**Task prompt:**
Your reply should hold only the lines from the records below where "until" occurs.

Stored dataset items:
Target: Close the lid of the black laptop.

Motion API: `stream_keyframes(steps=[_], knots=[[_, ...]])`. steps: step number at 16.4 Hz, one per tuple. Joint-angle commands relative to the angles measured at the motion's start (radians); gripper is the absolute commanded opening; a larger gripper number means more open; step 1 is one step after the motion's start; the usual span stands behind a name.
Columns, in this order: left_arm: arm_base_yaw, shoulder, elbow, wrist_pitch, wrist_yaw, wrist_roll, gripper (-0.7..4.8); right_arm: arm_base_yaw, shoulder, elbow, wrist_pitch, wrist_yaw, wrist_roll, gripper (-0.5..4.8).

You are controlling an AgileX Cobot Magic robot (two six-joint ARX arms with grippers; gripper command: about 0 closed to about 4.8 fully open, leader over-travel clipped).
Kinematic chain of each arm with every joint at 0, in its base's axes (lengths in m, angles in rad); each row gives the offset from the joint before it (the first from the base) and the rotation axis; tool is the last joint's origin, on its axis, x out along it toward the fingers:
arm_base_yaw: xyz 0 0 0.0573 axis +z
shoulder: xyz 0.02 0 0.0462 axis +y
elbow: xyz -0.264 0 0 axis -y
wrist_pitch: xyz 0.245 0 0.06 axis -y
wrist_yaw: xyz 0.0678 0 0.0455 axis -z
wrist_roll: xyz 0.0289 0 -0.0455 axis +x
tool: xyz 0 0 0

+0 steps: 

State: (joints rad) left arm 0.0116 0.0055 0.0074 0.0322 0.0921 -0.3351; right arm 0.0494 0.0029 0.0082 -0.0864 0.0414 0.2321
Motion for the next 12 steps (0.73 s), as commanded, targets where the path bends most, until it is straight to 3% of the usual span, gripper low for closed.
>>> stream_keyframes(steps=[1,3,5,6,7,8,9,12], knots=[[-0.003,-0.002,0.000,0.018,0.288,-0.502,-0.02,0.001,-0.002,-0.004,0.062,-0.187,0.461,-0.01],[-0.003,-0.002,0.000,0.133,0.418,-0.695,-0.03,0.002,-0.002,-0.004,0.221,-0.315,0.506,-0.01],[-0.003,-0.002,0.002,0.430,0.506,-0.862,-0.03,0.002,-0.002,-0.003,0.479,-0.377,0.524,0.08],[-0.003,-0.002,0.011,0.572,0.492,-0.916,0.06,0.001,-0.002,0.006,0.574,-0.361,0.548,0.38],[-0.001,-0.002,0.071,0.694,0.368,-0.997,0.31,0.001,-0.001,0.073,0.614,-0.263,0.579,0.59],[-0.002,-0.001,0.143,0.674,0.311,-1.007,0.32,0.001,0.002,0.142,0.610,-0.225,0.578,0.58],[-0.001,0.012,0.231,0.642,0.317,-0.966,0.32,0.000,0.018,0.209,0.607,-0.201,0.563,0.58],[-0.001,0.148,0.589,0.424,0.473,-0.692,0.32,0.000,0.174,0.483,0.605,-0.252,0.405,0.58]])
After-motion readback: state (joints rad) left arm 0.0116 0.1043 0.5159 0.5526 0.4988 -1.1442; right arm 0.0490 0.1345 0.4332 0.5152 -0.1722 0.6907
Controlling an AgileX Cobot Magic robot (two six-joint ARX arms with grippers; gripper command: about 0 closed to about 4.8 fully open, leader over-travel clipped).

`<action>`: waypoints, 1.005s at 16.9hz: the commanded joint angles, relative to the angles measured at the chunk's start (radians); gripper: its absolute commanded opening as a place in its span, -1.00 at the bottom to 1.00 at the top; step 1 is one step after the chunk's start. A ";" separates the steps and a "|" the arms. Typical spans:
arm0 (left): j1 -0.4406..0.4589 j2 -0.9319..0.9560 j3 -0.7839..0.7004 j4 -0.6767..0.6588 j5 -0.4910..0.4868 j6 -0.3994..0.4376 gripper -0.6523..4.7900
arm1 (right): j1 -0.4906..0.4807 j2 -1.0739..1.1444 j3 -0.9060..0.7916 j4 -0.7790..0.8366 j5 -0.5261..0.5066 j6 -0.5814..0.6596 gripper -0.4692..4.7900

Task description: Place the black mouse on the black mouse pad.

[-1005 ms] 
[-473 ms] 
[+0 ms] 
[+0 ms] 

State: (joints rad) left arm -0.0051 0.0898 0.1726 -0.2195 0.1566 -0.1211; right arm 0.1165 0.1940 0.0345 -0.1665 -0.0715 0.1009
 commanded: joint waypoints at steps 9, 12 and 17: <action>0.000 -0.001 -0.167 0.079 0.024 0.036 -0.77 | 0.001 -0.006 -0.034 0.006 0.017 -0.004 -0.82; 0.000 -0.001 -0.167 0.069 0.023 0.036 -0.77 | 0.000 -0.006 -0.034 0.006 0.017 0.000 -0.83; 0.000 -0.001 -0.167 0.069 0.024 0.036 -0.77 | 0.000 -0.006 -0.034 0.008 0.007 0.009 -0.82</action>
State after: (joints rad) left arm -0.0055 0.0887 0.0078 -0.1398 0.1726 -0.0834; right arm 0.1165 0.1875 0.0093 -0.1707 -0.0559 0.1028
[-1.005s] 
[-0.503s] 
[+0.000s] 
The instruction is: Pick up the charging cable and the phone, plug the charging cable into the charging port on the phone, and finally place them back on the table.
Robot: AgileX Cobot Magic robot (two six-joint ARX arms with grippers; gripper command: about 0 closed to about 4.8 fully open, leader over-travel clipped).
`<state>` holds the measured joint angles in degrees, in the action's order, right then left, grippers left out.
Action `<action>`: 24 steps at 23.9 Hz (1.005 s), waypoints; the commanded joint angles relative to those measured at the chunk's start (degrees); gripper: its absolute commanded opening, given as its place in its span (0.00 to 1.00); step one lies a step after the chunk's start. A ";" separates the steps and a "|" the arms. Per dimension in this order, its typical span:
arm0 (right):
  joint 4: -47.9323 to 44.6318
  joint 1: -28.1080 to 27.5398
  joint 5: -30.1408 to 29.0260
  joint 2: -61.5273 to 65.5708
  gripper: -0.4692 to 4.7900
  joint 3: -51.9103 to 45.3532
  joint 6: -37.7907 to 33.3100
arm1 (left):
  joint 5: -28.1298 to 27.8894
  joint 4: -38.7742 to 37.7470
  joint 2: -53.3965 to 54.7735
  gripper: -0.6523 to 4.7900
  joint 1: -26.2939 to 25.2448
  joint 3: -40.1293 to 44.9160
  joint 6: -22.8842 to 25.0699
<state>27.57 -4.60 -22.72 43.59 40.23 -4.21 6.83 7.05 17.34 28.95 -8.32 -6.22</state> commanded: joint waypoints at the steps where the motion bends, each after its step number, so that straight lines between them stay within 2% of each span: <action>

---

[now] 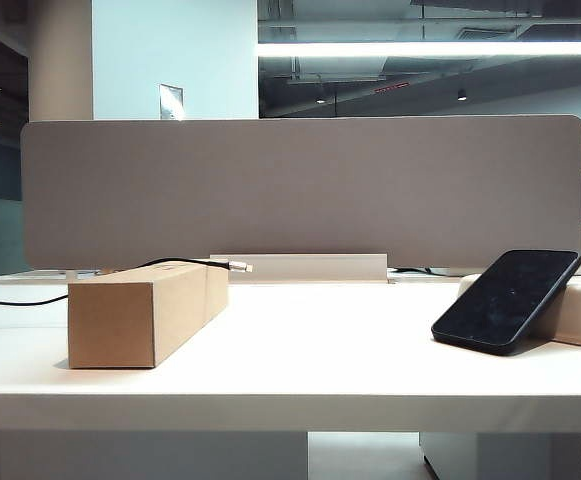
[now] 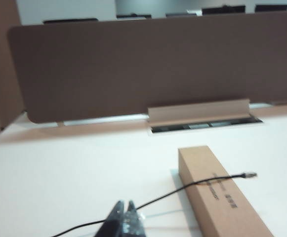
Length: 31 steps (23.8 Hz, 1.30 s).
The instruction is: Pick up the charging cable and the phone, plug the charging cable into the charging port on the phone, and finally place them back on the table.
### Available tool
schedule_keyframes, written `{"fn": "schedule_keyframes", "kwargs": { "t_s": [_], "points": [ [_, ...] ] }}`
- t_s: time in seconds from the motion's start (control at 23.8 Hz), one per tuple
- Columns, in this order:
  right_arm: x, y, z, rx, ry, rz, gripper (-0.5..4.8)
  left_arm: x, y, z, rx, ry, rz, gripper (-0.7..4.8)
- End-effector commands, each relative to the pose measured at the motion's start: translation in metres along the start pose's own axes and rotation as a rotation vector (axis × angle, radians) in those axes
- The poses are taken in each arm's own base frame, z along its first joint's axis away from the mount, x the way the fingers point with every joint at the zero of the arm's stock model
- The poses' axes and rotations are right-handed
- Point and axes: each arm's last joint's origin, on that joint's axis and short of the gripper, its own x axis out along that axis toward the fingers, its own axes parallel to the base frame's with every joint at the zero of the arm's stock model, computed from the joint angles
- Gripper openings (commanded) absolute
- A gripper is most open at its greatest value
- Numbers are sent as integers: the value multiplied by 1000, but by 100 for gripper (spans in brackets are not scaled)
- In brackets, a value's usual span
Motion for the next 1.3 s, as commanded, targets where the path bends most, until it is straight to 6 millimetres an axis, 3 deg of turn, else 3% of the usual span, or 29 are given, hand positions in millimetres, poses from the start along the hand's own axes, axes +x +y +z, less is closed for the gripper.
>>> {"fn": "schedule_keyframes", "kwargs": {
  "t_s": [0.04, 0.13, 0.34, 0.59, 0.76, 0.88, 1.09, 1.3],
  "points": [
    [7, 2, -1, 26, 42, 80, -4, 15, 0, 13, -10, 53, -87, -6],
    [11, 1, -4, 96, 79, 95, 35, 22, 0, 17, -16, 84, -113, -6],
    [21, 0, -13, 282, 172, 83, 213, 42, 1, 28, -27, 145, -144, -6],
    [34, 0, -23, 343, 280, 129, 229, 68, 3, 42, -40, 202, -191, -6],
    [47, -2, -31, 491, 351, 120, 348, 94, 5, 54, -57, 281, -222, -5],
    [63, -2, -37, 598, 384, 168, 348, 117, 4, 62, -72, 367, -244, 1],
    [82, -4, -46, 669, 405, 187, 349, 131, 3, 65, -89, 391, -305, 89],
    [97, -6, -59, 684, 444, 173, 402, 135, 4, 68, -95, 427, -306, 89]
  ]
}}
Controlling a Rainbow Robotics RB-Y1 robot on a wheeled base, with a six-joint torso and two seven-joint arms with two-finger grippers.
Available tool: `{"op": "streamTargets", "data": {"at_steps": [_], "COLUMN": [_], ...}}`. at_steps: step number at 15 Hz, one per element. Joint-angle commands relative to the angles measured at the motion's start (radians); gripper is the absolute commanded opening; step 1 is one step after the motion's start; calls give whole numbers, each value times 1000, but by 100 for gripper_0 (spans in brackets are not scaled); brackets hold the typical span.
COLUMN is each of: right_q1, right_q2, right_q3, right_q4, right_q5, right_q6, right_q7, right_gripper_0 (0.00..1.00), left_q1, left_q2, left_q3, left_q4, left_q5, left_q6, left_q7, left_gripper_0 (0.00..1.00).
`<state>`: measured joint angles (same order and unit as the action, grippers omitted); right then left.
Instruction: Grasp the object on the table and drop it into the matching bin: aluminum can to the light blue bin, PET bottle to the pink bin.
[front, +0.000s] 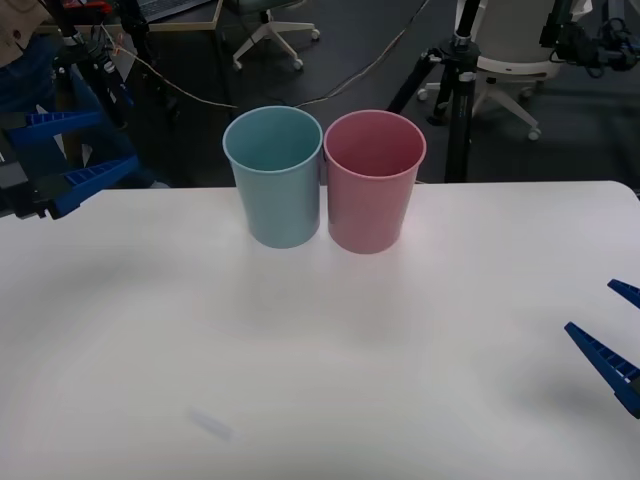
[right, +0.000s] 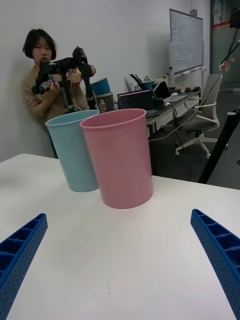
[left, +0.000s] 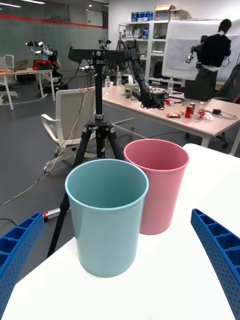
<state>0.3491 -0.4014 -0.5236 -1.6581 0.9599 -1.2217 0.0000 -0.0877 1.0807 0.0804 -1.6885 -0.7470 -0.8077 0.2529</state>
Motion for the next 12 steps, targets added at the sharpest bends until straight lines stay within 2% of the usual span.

**Written answer:**
Motion for the next 12 steps (0.73 s), as commanded, targets where the path bends most, until it is straight to 3% of the usual span, gripper low for closed.
Motion for the next 1.3 s, as commanded, targets where the path bends most, until it is straight to 6 millimetres an axis, 3 deg of turn, else 3% of the usual span, or 29 are given, hand positions in millimetres, poses from the start along the hand's own axes, axes +x +y +z, less is closed for the gripper.
Motion for the next 12 steps, targets added at the sharpest bends until straight lines stay within 2% of the usual span.

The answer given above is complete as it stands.